A recent Gallup survey finds most Americans think more highly of farmers than they do public relations people.
Now, I'm OK with a tinker, a tailor, a soldier or a spy finishing ahead of a PR executive in these annual rankings, but a farmer? Are you telling me Americans think more highly of someone who has just finished plowing the back 40 than a publicist who knows Hollywood's 40 hottest party spots? Say it ain't so.
The findings actually heartened a few AdWeek readers since advertising and PR rose a few points year-to-year. That's akin to a BP employee pumping his fist in the air because a few less Gulf pelicans died in August than July. C'mon.
I, for one, am a tad disappointed that Americans think more highly of Mr. Green Jeans than they do of Messrs. Burson, Golin and Edelman. How far has PR fallen if American Gothic trumps American Party Planner? (That would be a great name for a new, TV reality show.)

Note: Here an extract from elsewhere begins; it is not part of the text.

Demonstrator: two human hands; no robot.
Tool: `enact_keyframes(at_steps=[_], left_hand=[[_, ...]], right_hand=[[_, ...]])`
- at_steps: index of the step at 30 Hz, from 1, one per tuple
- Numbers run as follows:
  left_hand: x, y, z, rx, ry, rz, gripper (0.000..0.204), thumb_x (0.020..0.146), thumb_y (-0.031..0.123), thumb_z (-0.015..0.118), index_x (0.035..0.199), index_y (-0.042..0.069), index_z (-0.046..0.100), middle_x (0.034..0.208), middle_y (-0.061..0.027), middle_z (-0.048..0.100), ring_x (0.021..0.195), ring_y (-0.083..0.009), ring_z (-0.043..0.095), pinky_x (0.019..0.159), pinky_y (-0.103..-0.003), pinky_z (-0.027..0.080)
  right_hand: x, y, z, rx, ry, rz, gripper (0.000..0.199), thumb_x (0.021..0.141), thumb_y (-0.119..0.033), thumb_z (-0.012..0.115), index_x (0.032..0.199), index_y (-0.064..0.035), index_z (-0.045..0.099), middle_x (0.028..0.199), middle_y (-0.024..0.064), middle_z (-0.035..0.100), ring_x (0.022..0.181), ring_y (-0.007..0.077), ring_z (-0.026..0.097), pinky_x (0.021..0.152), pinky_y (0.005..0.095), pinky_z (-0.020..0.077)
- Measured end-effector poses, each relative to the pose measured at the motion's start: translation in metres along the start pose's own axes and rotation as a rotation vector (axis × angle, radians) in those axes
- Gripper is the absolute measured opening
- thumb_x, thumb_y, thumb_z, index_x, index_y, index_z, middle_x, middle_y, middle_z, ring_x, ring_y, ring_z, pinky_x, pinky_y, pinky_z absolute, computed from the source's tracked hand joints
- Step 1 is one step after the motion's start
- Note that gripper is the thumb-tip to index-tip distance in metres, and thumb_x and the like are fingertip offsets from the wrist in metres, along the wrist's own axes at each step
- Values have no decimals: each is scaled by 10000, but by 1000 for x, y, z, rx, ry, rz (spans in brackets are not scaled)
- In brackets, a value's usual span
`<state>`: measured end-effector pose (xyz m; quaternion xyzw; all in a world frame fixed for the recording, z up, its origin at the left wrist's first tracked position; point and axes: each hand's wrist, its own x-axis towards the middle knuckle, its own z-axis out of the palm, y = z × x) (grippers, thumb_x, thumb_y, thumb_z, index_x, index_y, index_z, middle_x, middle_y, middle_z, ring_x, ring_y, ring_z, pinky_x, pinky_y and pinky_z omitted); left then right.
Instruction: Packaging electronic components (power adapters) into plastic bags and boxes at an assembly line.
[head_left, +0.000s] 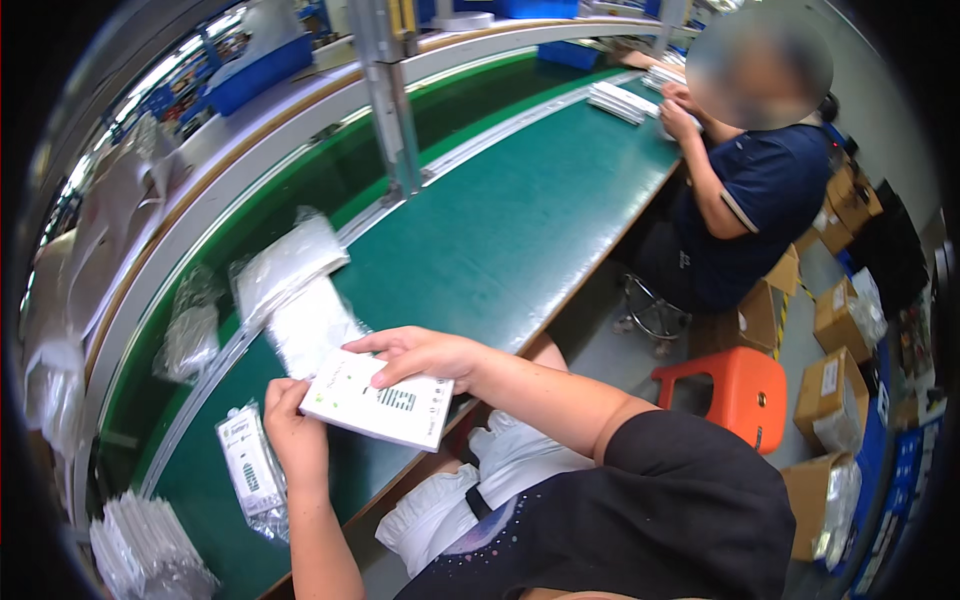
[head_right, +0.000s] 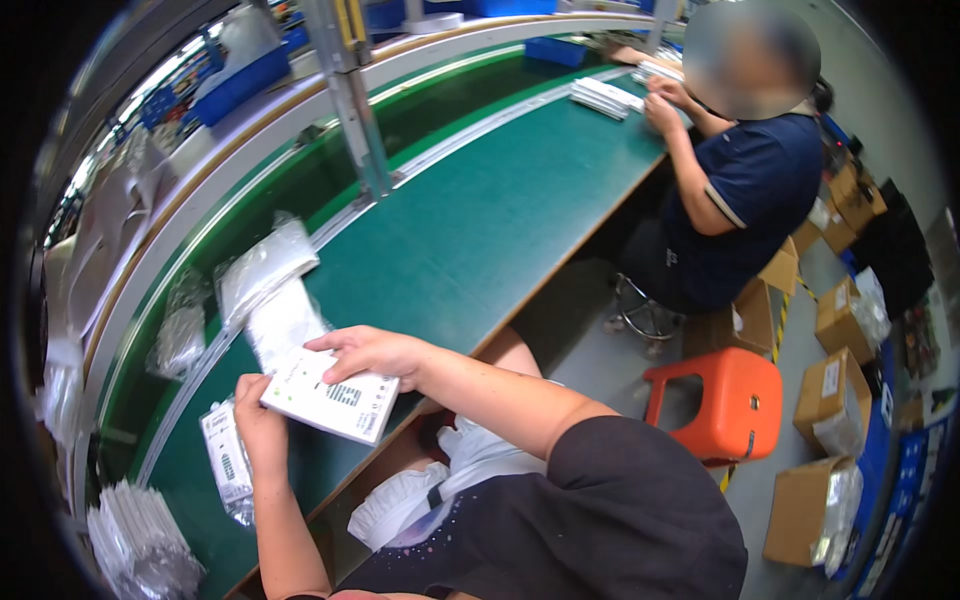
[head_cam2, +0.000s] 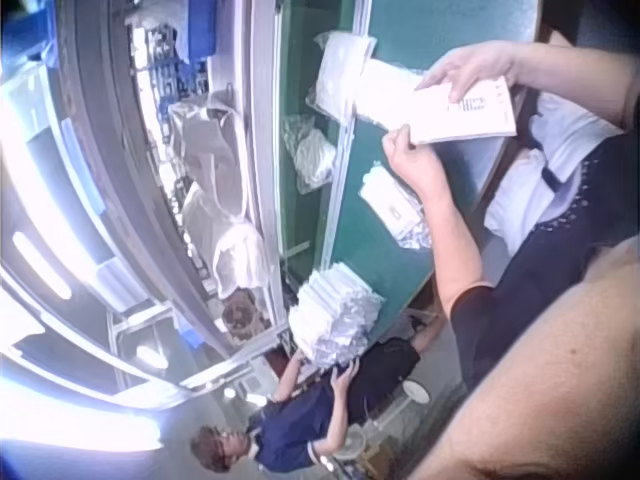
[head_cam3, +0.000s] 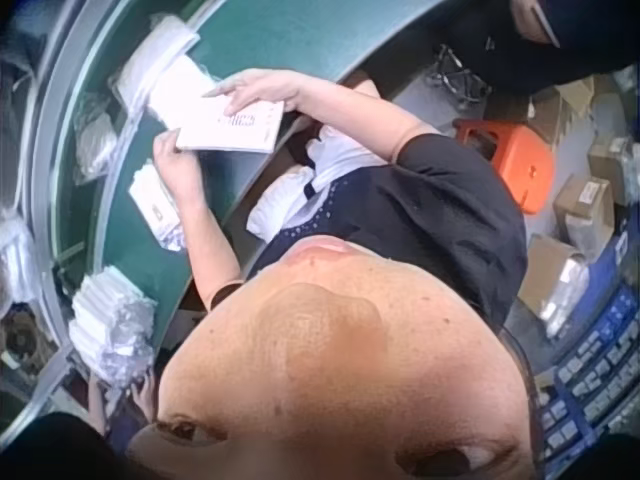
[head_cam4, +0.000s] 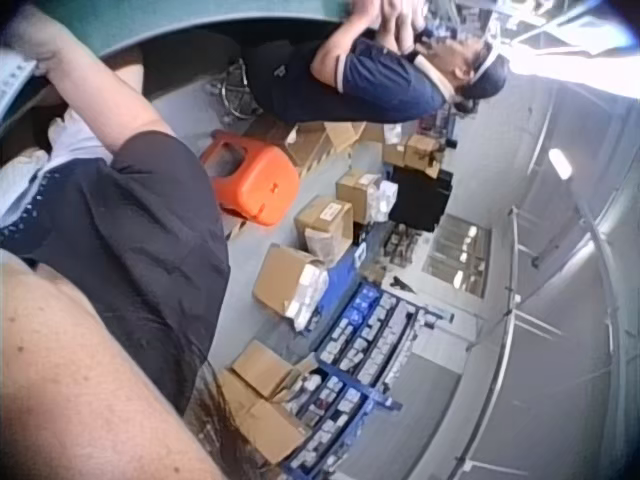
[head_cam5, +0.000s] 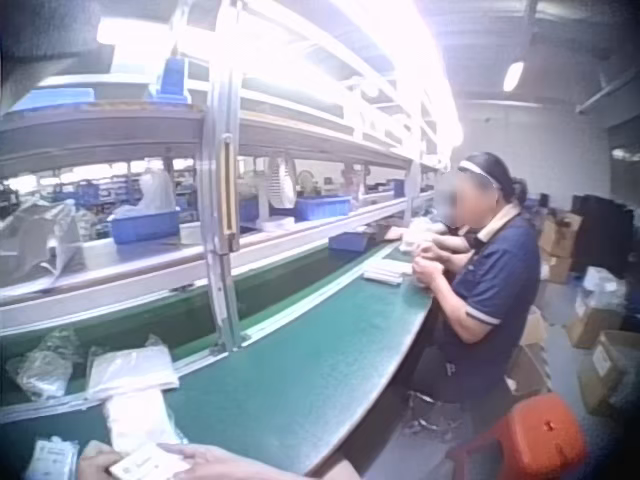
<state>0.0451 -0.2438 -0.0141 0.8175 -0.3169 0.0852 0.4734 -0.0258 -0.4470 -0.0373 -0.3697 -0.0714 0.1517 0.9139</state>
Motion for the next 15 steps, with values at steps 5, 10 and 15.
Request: enact_keyframes(at_steps=[5, 10, 15], left_hand=[[-4, 9, -13, -501, -50, -549, 166, 864, 98, 624, 942, -43, 660, 681, -30, 569, 538, -85, 500, 492, -210, 409], [-6, -2, -6, -397, -92, -307, 152, 859, 81, 621, 943, -36, 668, 795, -22, 570, 698, -79, 539, 639, -200, 424], [-3, 3, -8, -430, -17, -363, 134, 850, 49, 617, 932, -46, 663, 791, -35, 603, 704, -88, 558, 653, -207, 439]], right_hand=[[-12, -3, 7, -133, 28, 15, 611, 791, 18, 598, 1333, 98, 327, 1124, 182, 597, 919, 186, 651, 743, 276, 544], [-10, -1, 20, 26, -17, 59, 642, 794, -2, 624, 1344, 101, 310, 1140, 207, 584, 942, 195, 648, 758, 277, 546], [3, -4, 21, 0, 10, 76, 600, 796, 14, 619, 1324, 99, 348, 1073, 181, 627, 870, 187, 672, 707, 276, 561]])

The Gallup findings are just the latest confirmation that our industry's image is being defined by Hollywood. For every 'seat at the table' earned, it seems to me the average American sees us wallowing ever further in the mud. Now, a certain licensing type who posts regularly on Repman, believes an industry's image and reputation really doesn't matter. I couldn't disagree more. Until, and unless, we do a better job of educating Americans about the serious, senior counseling being provided by top public relations officers, the more likely we are to be stuck recruiting talent from the bottom of the gene pool.
It's a serious problem that, for reasons known best to them, remains unaddressed by our various trade journals and industry associations. It's akin to fiddling while Rome burns. Or, in this case, reaping what Hollywood has sown.